Chapter 20: Nothing Worse

Just to make it clear, I have had depression problems before, but I think basically all teens have had them at one time or another and I've gotten over them pretty quickly. It's a product of over thinking and feeling like life is pretty pointless, for me anyways.

Anyways, what always kept me going was hope for a better future, or doing something worthwhile, and while it really doesn't reduce the depression, it gives life purpose and it kept me going, kind of like a really foul tasting cough medicine.

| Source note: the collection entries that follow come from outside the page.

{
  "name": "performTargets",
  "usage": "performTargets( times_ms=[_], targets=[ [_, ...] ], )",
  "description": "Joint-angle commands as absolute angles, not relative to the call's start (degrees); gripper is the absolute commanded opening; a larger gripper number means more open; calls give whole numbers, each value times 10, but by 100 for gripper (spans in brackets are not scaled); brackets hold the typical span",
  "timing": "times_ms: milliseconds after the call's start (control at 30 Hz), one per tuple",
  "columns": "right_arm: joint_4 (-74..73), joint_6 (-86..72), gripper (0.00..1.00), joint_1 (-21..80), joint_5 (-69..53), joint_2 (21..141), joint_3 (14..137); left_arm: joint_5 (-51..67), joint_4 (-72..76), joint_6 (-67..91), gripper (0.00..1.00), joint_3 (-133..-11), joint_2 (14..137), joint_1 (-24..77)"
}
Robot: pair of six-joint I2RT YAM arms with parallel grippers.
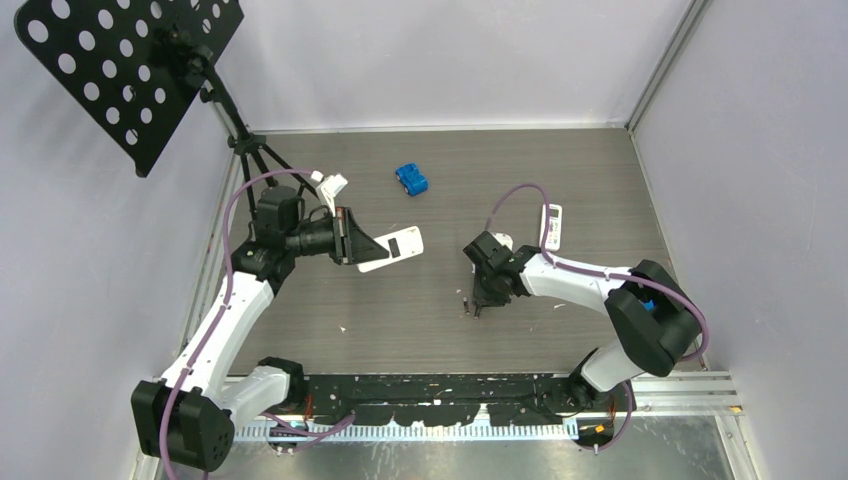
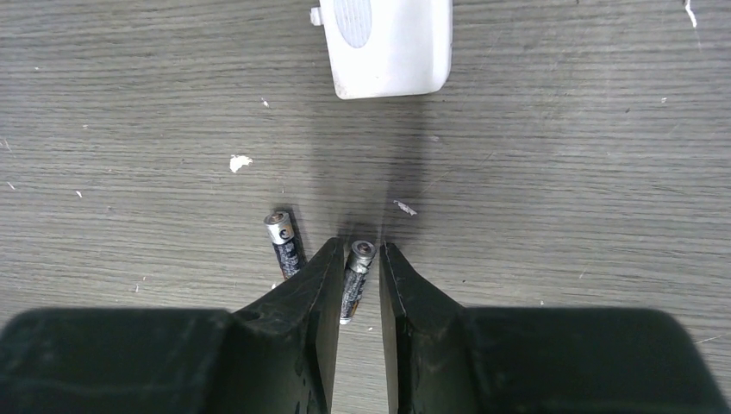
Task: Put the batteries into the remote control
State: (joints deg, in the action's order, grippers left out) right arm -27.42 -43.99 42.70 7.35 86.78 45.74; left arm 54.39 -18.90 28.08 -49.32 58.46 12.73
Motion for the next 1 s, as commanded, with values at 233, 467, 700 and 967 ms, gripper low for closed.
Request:
performTargets(
  times_ms=[233,467,700,967],
  targets=[
    [-281,-445,20,442,96,897,461,541,-158,286,0,-495,578,129],
    [-310,-433,12,461,161,895,483,529,-158,294,0,-493,581,130],
    [-295,-405,10,464,223,791,509,531,-131,326,0,-476,591,129],
    [-192,-330,8,463,165,643,571,556,-63,367,0,-462,596,148]
  ],
)
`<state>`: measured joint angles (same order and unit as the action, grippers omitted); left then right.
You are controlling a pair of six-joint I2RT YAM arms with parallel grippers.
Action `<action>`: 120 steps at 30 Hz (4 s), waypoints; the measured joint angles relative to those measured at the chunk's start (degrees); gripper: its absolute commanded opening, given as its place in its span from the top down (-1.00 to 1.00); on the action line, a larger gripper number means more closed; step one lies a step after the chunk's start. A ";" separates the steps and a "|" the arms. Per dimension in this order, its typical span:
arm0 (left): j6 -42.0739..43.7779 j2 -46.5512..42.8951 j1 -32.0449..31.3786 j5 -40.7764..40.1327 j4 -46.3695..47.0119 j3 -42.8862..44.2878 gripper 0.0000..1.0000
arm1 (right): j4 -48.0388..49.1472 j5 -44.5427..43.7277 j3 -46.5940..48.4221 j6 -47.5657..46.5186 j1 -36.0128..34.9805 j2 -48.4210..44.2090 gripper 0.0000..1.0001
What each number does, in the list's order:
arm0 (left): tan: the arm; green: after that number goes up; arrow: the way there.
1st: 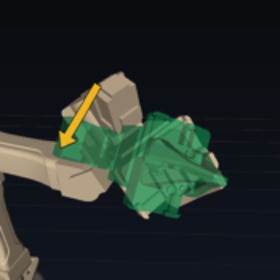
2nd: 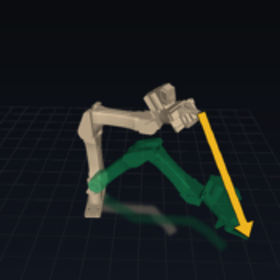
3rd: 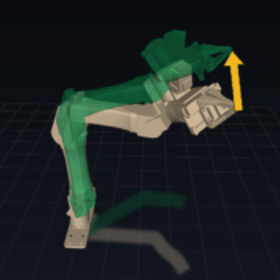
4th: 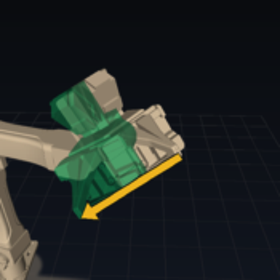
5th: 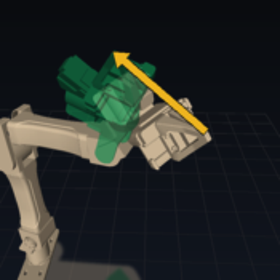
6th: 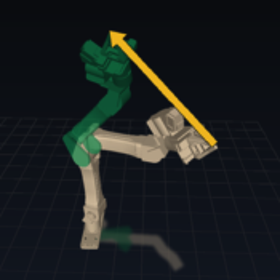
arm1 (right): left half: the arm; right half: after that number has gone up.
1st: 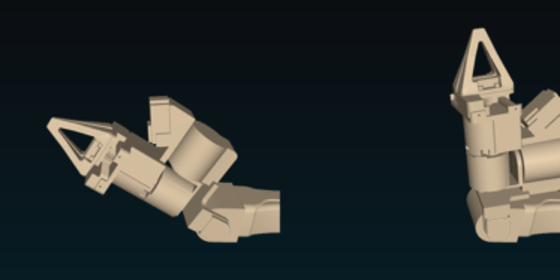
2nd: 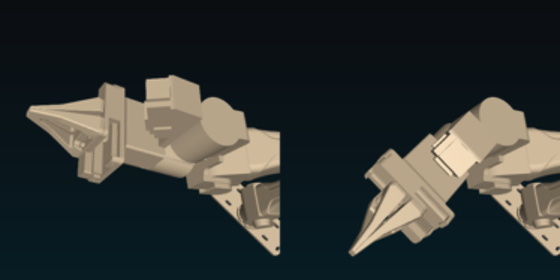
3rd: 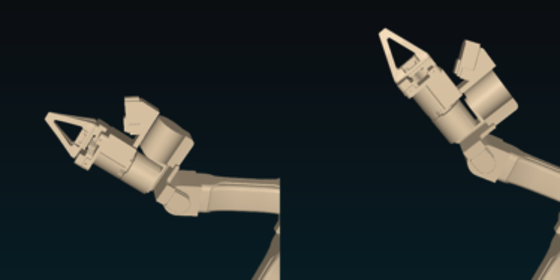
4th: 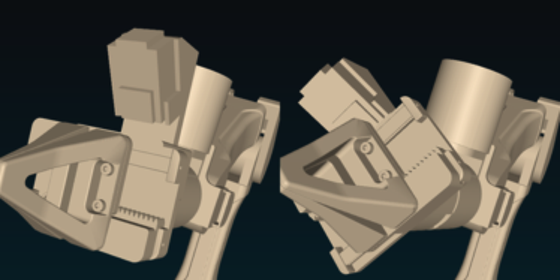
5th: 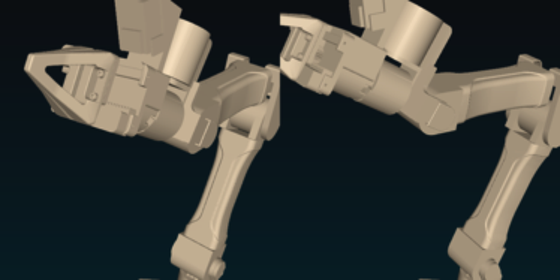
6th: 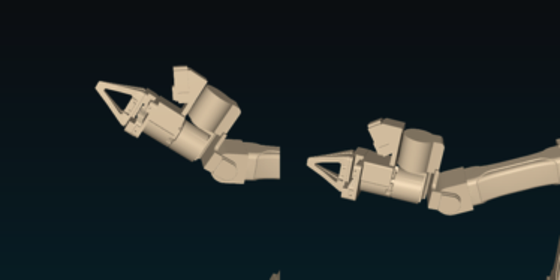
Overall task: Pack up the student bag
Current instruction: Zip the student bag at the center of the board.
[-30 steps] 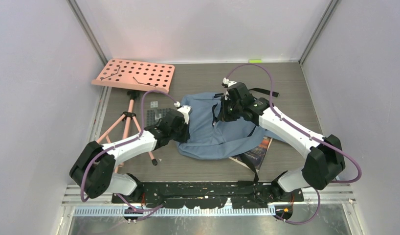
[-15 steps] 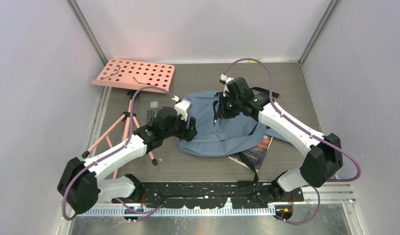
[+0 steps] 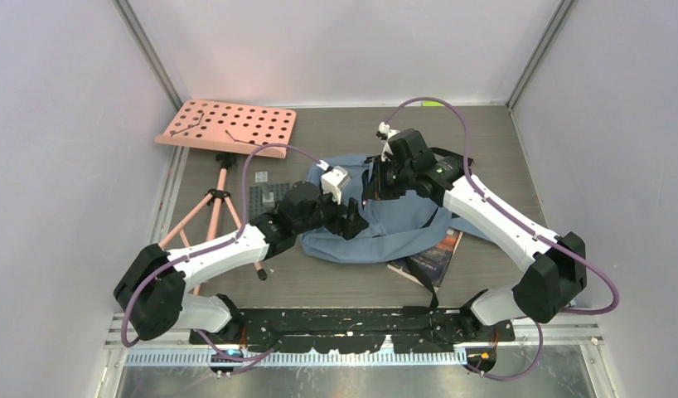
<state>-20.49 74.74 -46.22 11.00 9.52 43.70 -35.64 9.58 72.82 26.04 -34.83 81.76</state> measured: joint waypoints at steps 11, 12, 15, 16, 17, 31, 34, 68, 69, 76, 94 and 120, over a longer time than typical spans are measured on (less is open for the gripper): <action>-1.09 3.30 -3.56 -10.38 9.66 -0.48 -0.47 | 0.02 0.52 0.07 1.55 -0.09 -0.39 0.99; -1.36 3.96 -3.87 -11.56 10.19 -0.48 -0.45 | 0.02 0.55 0.07 1.62 -0.09 -0.39 0.99; -1.68 5.51 -5.05 -14.78 10.51 -0.48 -0.29 | 0.02 0.55 0.07 1.92 -0.09 -0.39 0.99; -1.75 5.84 -5.49 -15.89 10.54 -0.46 -0.20 | 0.02 0.55 0.07 1.99 -0.09 -0.39 0.99; -1.77 5.99 -5.86 -16.74 10.54 -0.46 -0.08 | 0.02 0.55 0.07 2.03 -0.09 -0.39 0.99; -3.30 7.43 -7.96 -22.62 11.74 -0.81 1.00 | -0.09 -1.73 0.04 2.21 -0.11 -0.39 0.99; -3.34 7.26 -8.11 -22.84 12.26 -1.60 1.00 | -0.24 -3.67 -0.11 1.16 -0.42 -0.39 0.99; -4.61 1.57 -8.04 -18.25 16.68 -11.82 1.00 | -3.19 -9.70 1.92 -6.05 -2.40 6.08 0.99; -4.59 1.14 -8.04 -18.18 16.61 -12.22 1.00 | -3.15 -9.70 2.12 -6.32 -2.12 6.64 0.99; -4.33 -1.55 -8.04 -16.79 13.97 -14.86 1.00 | -2.16 -12.00 3.69 -7.69 1.84 10.16 0.99; -3.37 -4.20 -8.00 -11.82 -8.98 -2.67 -0.06 | -0.24 -10.34 8.50 -11.10 5.73 14.12 0.99; 0.98 17.66 -4.11 -16.79 -15.37 15.17 -0.43 | 1.31 -7.74 8.13 -10.16 6.10 11.47 0.99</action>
<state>-19.51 92.40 -50.33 -5.78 -5.85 58.87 -34.33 1.85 80.95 15.88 -28.73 93.23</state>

Why can I talk about it relatively casually? Because it was one of those things that made me stronger rather than weaker, and it was one of the things that prepared me for this experience. As long as I wasn't dead, I had a future, and as long as I had a future, I could do something with it.

I thought that I would feel better if I knew I had a chance of getting out, but on the contrary, if magic wasn't such a great boredom reliever and an easy way to get myself tired enough to fall asleep, it made me hate my situation more than ever.

And why was I feeling this way now? Because it was almost ludicrous exactly how close to freedom I was, and I was counting down the minutes at this point.

Now that I had the watch, I had noticed that Arach came at precisely midnight. And no, I don't mean looking at the watch. Somehow, I could sense time very differently now. It was as if the watch had embedded itself into the back of my mind.

I could even see up to a few seconds into the future, and up to a few minutes if I was concentrating enough. Ten minutes if I was really concentrating. And besides, I could only really see the future of me or my immediate surroundings.

And manipulating time was much harder. Changing that apple seed wasn't too bad because it was so small but humans were both larger and more complex.

Arach was becoming increasingly more smug. I wouldn't dare do it in public but I had actually been fast forwarding him a bit so he would leave faster.

Very unsuccessfully, I might add. I could fast forward or slow myself down pretty well, but not much. I could only do it for about five minutes at a time, but it was even harder with him.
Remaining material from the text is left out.